# Notebook to extract statistics from DataHub

In this notebook, we will explore how to get stats from DataHub, specifically for DataHub views.

For this example we will be using vDataFeed_UCube_AssetsCompany, ingested locally. To use this for on-premise entities change the config file accordingly.

In [None]:
# Set the urn of the entity here
urn = 'urn:li:dataset:(urn:li:dataPlatform:mssql,server.db.schema.table,DEV)'


In [None]:
import logging
import configparser

logging.basicConfig(level=logging.INFO, format='%(asctime)s - %(levelname)s - %(message)s')

config = configparser.ConfigParser()
config.read('src/config.conf')

# Set the environment variables we need

gms_server = config['DATAHUB']['gms_server']
base_url = config['DATAHUB']['base_url']
token = config['DATAHUB']['token']

In [None]:
# GET Table DatasetFieldProfile using GraphiQL

import requests

endpoint = f'{gms_server}/api/graphql'

query = f"""
query {{
  dataset(urn:"{urn}")
  {{
    datasetProfiles{{
      fieldProfiles{{
        fieldPath
        uniqueCount
        uniqueProportion
        nullCount
        min
        max
        mean
        median
        stdev
        sampleValues
      }}
    }}
  }}
}}"""

headers = {
    "Authorization": f"Bearer {token}",
    "Content-Type": "application/json"
}

response = requests.post(endpoint, 
                         headers=headers,
                         json={'query': query})


In the response (as you can see below), there is the information for each column (fieldPath), and its related stats values

In [None]:
response.json()

Below we extract this information as a pandas df.

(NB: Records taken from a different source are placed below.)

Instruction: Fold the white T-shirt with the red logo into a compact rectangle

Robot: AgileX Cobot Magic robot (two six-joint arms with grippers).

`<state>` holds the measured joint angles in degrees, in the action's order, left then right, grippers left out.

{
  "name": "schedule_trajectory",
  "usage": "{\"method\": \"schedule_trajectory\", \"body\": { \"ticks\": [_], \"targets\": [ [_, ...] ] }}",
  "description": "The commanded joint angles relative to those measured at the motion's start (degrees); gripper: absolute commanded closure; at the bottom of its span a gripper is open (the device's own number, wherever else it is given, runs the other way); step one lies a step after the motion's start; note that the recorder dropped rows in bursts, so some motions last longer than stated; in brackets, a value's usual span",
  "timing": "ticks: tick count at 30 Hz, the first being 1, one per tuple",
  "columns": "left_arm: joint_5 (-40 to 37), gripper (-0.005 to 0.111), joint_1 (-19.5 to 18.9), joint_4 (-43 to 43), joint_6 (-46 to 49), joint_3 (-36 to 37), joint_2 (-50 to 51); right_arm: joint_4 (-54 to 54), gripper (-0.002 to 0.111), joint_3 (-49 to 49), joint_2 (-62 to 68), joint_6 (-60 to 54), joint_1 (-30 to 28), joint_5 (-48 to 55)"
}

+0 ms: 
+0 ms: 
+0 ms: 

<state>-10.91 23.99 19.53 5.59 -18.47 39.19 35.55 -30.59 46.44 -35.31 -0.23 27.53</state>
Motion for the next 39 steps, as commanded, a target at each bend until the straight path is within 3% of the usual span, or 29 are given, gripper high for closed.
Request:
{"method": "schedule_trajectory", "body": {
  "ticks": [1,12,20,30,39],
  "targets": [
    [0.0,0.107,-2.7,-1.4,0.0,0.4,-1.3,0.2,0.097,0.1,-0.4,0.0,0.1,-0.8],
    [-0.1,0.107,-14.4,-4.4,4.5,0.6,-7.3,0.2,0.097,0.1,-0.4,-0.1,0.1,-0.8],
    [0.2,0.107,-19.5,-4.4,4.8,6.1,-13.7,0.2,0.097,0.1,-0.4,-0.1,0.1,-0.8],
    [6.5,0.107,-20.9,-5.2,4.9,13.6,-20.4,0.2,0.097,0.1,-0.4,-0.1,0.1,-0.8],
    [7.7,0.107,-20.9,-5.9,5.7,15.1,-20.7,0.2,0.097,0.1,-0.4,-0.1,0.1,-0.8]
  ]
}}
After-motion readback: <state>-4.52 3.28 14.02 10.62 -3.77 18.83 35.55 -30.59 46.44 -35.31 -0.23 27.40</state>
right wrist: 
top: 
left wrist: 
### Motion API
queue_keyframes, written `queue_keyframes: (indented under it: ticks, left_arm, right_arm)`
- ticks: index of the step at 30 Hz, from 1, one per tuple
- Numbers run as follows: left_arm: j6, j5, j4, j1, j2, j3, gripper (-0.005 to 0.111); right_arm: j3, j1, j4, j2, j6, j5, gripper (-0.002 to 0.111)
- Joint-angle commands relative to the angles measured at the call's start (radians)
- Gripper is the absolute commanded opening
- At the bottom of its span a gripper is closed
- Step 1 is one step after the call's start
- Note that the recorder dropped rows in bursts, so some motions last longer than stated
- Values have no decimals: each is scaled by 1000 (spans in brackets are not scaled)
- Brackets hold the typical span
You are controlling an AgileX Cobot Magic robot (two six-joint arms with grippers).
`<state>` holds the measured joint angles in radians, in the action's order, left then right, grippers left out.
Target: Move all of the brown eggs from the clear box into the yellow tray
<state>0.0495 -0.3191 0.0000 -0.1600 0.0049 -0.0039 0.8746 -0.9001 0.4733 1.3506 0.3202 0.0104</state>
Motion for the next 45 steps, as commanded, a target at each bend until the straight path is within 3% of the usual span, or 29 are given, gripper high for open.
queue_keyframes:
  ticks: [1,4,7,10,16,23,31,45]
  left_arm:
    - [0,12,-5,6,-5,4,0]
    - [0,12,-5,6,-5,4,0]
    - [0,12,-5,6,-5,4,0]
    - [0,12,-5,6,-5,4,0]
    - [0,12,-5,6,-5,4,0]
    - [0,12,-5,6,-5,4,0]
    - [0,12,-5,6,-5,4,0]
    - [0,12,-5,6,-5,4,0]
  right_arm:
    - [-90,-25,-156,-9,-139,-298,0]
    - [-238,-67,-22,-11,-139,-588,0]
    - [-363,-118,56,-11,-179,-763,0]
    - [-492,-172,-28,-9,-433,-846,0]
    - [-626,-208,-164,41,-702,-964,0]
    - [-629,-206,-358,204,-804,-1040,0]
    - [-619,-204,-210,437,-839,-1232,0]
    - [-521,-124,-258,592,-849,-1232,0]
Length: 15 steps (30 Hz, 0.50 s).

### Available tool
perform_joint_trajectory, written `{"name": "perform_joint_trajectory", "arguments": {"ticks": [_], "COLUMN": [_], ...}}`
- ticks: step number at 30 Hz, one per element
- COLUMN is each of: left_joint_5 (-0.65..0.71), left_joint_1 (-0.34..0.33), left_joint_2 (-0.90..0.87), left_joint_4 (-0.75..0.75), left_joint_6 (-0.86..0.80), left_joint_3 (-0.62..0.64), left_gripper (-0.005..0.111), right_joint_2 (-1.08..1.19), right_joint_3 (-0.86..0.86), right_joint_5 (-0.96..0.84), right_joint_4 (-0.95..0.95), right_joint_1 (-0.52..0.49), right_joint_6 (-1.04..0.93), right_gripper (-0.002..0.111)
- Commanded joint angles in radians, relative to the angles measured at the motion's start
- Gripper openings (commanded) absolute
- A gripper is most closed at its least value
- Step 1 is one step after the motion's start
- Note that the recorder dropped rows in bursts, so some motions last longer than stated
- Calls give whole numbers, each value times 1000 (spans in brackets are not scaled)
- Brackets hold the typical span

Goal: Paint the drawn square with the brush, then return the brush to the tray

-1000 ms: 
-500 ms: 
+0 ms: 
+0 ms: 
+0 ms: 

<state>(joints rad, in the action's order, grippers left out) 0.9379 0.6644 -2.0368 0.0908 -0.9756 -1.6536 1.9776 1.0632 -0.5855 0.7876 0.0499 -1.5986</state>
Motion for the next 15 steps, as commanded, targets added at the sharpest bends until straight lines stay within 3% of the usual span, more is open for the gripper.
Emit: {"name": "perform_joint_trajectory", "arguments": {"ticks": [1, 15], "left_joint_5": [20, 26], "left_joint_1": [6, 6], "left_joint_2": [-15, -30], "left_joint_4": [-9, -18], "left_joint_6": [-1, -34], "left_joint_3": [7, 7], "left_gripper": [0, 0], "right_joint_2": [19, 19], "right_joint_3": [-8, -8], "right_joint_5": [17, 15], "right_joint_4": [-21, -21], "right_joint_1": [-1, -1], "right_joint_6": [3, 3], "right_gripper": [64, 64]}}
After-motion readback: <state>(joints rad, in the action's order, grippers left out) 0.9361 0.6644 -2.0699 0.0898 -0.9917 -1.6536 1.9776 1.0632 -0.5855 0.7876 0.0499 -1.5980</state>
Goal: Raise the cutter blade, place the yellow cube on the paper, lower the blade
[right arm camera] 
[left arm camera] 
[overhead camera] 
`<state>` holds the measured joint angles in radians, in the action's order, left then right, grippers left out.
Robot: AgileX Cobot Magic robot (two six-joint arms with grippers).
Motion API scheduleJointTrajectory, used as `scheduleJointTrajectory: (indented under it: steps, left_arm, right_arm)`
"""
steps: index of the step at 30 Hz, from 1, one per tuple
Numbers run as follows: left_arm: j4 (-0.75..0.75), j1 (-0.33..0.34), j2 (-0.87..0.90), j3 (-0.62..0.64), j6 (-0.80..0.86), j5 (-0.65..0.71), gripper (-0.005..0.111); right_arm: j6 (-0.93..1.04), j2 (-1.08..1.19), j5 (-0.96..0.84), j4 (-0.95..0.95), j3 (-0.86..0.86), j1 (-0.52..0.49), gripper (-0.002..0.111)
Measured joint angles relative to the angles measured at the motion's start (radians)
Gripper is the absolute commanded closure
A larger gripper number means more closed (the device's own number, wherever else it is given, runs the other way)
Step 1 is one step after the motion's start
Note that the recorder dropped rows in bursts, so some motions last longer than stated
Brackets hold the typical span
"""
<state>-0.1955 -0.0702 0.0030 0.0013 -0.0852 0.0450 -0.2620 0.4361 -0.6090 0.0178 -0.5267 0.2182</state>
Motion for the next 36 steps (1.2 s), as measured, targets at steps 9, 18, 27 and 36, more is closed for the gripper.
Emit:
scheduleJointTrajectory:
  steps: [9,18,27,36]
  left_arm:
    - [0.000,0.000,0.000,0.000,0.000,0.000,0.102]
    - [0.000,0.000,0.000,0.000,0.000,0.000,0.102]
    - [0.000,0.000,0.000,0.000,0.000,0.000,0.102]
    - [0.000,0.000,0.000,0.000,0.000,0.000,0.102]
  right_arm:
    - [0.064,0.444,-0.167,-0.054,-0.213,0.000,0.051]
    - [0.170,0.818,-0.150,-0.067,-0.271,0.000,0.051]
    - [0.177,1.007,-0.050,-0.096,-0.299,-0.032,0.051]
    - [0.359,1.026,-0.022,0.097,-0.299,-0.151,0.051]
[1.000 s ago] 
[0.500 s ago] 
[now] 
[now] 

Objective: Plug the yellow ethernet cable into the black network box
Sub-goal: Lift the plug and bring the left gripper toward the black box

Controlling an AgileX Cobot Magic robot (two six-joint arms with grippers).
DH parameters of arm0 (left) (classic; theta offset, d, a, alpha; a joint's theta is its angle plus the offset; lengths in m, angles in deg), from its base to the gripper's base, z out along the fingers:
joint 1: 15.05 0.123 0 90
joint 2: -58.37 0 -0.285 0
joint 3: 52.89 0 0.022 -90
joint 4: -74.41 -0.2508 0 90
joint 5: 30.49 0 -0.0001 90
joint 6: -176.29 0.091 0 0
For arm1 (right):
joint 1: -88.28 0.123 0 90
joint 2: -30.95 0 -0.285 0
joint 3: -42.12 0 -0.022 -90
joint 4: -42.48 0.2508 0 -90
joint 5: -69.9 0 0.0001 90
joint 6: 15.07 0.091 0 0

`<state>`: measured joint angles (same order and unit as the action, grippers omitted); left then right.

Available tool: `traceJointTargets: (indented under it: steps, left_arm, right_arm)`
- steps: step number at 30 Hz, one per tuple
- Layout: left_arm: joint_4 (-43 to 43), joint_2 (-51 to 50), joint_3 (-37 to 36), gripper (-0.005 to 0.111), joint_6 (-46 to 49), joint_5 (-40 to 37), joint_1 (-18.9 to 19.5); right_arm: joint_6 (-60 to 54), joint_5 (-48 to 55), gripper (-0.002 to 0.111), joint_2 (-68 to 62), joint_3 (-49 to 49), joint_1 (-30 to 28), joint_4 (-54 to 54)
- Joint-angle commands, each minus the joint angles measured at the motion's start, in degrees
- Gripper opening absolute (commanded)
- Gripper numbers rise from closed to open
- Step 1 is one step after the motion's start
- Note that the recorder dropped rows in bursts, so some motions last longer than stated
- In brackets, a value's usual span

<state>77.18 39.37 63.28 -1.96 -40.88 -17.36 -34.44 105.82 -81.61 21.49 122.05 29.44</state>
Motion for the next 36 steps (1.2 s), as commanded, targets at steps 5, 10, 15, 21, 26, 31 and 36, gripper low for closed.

First, let's to it for min and max.

In [None]:
import pandas as pd

data = response.json()

# Extract the data
field_profiles = data['data']['dataset']['datasetProfiles'][0]['fieldProfiles']
df = pd.DataFrame(field_profiles)

# Rename the columns
df_fin = df.rename(columns={'fieldPath': 'column_name', 'min': 'min_val', 'max': 'max_val'})[['column_name', 'min_val', 'max_val']]

df_fin

Now we can do the same for sample values.

In [None]:
import pandas as pd

data = response.json()

# Extract the data
field_profiles = data['data']['dataset']['datasetProfiles'][0]['fieldProfiles']
df = pd.DataFrame(field_profiles)

# Rename the columns
df_fin = df.rename(columns={'fieldPath': 'column_name', 'sampleValues': 'sample_values'})[['column_name', 'sample_values']]

df_fin

In [None]:
# Getting a specific value

print(df_fin.loc[40, 'sample_values'])


In [None]:
# Getting the count of how many sample values there are in each list

df_fin['sample_size'] = df_fin['sample_values'].apply(lambda x: len(x) if x is not None else 0)


In [None]:
df_fin